* What the task asks: What lines of the data hold the string "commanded"? Copy them all.

───── Collected data

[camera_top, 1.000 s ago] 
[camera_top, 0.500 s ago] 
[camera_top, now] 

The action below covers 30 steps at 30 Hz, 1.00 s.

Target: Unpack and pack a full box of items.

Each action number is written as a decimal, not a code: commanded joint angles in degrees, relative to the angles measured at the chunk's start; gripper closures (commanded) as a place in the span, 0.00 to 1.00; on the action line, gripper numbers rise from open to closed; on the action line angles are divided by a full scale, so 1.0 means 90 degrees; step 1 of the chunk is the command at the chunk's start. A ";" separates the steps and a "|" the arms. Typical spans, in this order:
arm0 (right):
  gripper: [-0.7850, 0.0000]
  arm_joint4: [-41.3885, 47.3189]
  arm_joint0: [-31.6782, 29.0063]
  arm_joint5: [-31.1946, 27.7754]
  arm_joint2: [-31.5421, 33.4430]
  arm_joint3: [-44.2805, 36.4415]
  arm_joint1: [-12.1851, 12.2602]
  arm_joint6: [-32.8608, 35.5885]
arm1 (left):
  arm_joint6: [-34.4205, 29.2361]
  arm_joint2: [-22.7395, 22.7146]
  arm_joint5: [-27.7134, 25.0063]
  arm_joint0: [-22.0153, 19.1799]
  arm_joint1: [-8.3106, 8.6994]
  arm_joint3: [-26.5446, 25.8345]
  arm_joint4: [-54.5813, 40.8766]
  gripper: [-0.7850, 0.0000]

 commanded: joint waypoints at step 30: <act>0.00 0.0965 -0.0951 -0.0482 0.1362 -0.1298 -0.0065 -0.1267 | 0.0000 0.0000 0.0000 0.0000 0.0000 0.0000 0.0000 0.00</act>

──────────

* Expected answer:
Each action number is written as a decimal, not a code: commanded joint angles in degrees, relative to the angles measured at the chunk's start; gripper closures (commanded) as a place in the span, 0.00 to 1.00; on the action line, gripper numbers rise from open to closed; on the action line angles are divided by a full scale, so 1.0 means 90 degrees; step 1 of the chunk is the command at the chunk's start. A ";" separates the steps and a "|" the arms. Typical spans, in this order:
 commanded: joint waypoints at step 30: <act>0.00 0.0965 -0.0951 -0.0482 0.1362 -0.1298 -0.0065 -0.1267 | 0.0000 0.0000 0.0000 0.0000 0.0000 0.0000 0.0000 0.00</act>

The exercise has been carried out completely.